====== RAW DATA ======

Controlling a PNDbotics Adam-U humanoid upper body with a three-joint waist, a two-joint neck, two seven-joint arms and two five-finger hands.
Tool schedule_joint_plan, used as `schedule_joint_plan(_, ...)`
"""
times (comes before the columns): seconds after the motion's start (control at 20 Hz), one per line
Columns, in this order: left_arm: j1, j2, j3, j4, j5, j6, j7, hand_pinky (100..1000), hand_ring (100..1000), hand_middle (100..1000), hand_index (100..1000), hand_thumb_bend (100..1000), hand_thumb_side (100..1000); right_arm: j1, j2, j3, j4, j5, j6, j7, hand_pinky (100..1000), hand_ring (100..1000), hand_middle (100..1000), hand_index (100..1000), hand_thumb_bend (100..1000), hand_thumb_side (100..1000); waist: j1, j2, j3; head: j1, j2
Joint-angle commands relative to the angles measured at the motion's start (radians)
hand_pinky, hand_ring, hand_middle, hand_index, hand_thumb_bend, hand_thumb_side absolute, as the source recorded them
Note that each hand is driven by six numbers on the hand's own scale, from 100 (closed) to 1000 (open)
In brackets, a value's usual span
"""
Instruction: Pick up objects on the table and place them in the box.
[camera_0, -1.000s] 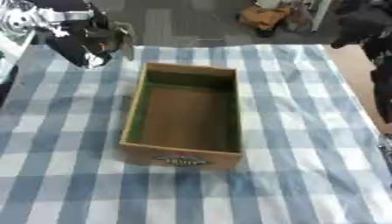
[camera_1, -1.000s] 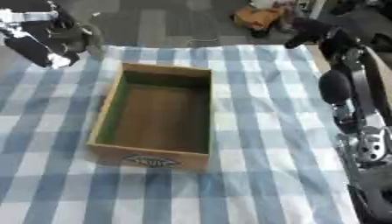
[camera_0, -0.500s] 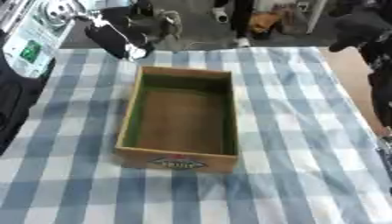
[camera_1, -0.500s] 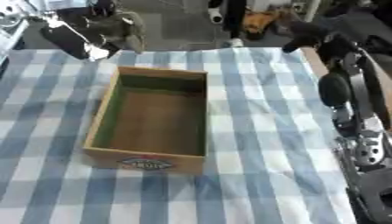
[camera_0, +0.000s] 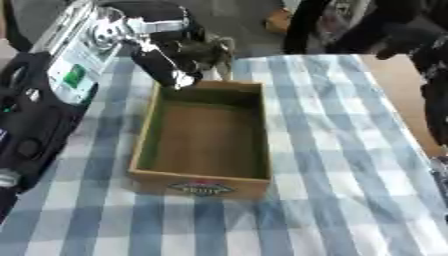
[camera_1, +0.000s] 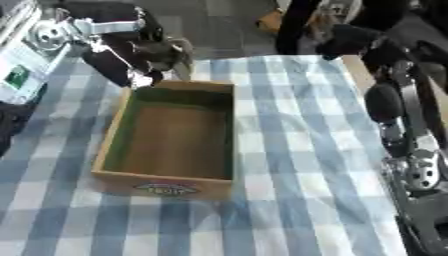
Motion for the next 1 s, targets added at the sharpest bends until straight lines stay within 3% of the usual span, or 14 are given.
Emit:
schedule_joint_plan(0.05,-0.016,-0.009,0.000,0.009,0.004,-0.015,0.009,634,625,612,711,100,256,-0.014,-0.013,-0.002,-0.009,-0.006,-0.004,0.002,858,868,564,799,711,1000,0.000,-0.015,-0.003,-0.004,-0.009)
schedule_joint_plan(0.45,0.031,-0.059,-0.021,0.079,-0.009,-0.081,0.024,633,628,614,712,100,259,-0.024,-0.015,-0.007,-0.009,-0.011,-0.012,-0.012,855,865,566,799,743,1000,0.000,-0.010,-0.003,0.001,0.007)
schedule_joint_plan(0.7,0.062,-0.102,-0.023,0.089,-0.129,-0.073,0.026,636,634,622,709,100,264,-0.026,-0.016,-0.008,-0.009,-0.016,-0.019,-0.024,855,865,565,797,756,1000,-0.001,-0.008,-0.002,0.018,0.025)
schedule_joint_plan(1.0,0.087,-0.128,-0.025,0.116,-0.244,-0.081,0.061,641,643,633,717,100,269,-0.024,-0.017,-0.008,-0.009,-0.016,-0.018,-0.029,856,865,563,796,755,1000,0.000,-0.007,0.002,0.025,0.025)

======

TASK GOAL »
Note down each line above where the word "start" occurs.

OUTPUT »
times (comes before the columns): seconds after the motion's start (control at 20 Hz), one per line
Joint-angle commands relative to the angles measured at the motion's start (radians)

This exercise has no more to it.